In Bolzano’s view, logic is “a theory of science” — Wissenschaftslehre. which explains the title of the above cited treatise on logic.

The work is divided into five parts:

(1) Fundamentallehre — fundamental theory. In this part Bolzano points out that truths must be considered in themselves — Wahrheiten an sich, separating the logical content from the corresponding logical process.
(2) Elementarlehre — elementary theory. In this part he treats of the theory of representations of sentences and deductions. Here also Bolzano admits, as he did for truth, that there are “representations in themselves — Vorstellungen an sich and “sentences in themselves” — Sätzen an Sich.
(3) Erkenntnislehre — the theory of knowledge. That is the theory of the conditions that truth must conform to in relation to human intelligence.
(4) Erfindungskunst — the art of discovering truth.
(5) Eigentliche Wissenschaftslehre — the theory of science proper. This part is concerned with “truth” in the field of special sciences.

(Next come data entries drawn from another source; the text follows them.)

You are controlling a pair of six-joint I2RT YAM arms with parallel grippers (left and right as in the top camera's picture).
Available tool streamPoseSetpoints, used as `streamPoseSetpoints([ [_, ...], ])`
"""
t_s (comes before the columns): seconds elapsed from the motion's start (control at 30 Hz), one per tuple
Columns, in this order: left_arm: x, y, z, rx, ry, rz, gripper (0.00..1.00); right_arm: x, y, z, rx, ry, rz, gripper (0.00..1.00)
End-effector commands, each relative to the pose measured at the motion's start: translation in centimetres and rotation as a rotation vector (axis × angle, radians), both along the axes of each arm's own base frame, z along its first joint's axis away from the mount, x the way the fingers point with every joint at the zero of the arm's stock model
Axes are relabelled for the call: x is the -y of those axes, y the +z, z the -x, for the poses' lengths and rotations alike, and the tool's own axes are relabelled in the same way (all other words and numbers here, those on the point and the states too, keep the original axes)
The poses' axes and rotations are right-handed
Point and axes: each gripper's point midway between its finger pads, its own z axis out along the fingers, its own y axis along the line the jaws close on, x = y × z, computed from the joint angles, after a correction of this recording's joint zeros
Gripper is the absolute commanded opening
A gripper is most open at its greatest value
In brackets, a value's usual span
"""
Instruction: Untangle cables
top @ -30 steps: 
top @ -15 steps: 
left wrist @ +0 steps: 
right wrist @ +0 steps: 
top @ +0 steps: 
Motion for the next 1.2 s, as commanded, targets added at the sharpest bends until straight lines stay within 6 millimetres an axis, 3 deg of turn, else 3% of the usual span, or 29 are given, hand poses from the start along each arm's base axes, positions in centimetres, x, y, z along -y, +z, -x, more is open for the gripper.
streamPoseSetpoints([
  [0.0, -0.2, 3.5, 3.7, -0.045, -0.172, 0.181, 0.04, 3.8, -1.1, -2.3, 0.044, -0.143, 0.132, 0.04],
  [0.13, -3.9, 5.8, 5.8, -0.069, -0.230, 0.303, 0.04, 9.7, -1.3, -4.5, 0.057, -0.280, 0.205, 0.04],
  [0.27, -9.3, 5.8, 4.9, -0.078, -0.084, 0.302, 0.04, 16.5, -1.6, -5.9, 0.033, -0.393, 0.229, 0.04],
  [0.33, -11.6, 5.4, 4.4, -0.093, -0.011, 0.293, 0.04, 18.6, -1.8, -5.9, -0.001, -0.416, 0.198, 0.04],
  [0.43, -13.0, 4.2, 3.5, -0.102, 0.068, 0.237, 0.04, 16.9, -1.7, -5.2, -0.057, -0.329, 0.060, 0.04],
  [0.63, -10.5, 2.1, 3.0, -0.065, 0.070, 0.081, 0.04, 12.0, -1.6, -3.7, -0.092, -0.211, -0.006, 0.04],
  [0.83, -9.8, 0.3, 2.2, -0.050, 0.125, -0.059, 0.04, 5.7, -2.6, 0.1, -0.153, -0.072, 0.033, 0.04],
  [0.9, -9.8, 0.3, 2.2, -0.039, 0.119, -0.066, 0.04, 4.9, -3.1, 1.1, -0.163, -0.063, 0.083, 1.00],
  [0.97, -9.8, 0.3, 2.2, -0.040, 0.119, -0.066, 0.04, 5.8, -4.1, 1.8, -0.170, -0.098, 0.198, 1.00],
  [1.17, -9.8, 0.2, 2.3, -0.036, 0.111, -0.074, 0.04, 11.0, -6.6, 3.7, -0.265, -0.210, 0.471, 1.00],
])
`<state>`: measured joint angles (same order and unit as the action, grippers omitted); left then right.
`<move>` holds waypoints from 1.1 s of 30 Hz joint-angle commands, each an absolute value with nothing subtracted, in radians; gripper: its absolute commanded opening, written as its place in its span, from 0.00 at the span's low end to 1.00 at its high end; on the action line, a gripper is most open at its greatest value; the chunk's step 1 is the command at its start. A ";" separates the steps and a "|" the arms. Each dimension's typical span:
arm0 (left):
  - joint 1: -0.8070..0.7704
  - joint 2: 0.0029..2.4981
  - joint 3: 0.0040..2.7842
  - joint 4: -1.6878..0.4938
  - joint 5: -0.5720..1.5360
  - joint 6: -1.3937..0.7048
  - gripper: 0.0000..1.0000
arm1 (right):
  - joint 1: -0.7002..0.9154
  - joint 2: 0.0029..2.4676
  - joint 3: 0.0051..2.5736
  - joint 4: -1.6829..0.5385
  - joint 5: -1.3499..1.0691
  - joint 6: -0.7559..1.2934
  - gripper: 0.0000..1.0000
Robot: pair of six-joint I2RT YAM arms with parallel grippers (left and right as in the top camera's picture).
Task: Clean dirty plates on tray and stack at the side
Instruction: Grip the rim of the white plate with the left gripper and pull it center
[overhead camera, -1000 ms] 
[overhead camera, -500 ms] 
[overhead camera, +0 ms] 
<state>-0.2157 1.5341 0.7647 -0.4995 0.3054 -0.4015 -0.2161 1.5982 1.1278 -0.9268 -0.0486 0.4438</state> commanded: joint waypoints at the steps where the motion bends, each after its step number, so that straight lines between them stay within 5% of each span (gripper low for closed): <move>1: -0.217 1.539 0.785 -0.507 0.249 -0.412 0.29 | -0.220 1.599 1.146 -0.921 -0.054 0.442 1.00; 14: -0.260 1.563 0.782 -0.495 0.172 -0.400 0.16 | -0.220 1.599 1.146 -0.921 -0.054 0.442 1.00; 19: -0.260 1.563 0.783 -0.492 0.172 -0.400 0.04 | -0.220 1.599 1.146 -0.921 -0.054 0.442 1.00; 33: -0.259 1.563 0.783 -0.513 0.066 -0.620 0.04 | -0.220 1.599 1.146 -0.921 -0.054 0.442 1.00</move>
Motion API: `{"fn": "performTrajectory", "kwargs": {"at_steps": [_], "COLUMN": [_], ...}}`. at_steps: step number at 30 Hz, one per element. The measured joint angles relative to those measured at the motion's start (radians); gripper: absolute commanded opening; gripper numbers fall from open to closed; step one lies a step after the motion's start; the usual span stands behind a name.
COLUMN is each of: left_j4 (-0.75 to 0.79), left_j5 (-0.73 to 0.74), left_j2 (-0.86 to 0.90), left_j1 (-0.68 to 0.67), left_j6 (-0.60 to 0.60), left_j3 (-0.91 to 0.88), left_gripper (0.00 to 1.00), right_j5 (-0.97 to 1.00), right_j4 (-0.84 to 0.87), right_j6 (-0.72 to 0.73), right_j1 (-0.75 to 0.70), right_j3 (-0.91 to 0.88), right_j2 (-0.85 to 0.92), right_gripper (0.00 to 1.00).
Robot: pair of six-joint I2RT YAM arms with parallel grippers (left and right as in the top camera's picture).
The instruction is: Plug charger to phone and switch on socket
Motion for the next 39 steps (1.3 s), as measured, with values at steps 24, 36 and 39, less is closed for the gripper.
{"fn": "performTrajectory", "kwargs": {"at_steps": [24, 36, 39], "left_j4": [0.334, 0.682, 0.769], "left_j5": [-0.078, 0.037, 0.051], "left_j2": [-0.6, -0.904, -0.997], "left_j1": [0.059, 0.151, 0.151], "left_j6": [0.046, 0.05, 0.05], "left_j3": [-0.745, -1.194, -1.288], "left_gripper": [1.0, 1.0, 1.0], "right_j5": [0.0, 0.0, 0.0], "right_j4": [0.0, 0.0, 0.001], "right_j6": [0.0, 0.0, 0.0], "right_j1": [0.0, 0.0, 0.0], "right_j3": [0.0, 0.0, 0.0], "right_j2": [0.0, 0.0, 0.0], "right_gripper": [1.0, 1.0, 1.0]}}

The three fundamental concepts on which Bolzano’s theory is based are: “sentence in itself”, “representation in itself”, and “truth in itself”.
By “sentence in itself” he understands that which can be thought in a sentence, irrespective of the fact whether this sentence has been thought or not, expressed or not. In this way, he marks a fundamental distinction between thinking a sentence and the sentence itself. The “sentence in itself” is neither representation, nor judgement; Bolzano does not specify what such a sentence is, but he says what it is not. A “sentence in itself” has no existence whatsoever, since only thought sentences or asserted sentences exist in the mind of the one who thinks; the sentence is the content of thought, which content has no real existence. So, for instance, the sentence “life is not the greatest good of all” is a “sentence in itself”, when we consider only its significant content — its sense —, irrespective of the fact whether it is true or false.
As to the “representation in itself”, this does not exist in us, it exists independently of the subject’s consciousness; therefore, although several subjects may have the same representation, it is not multiplied but unique, and this is, in fact, Bolzano’s argument in favour of the objectivity of representation. Let us take the above quoted sentence, “life is not the greatest good of all” ; “life” and “the greatest good of all” are representations in themselves and are elements of the given sentence. The sum of representations in a sentence forms its content. This “objective representation” does not need, like the “proposition in itself” or the objective proposition, a subject who should think of, or express it but, like the latter, “it is not anything existing and yet it is a certain something” — Zwar nicht als etwas Seiendes, aber doch als ein gewisses Etwas (Wissenschaftslehre, vol. 1, p. 217). More precisely “representation in itself” consists of something but not of something existing. Therefore “representations in themselves” are neither true nor false.
The third of Bolzano’s concepts is “truth in itself”, which expresses something as it is, irrespective of whether it was or not thought or expressed by some one. The object of truth needs nothing of what exists. So, for instance, the truth that “truth is nothing existing”, does not require any real object (op. cit., vol. I, p. 112).
After this analysis of significations Bolzano proceeds to the examination of other logical concepts, of logical value, logic relation and deduction, and he comes to the conclusion that logic is a science of meaning. This is pure logic — Die reine Logik — independent of psychology, with an a priori value, but not in the Kantian sense.
Husserl will be influenced by these basic ideas of Bolzano’s philosophy and in this way will attempt to definitely eliminate psychologism in logic.”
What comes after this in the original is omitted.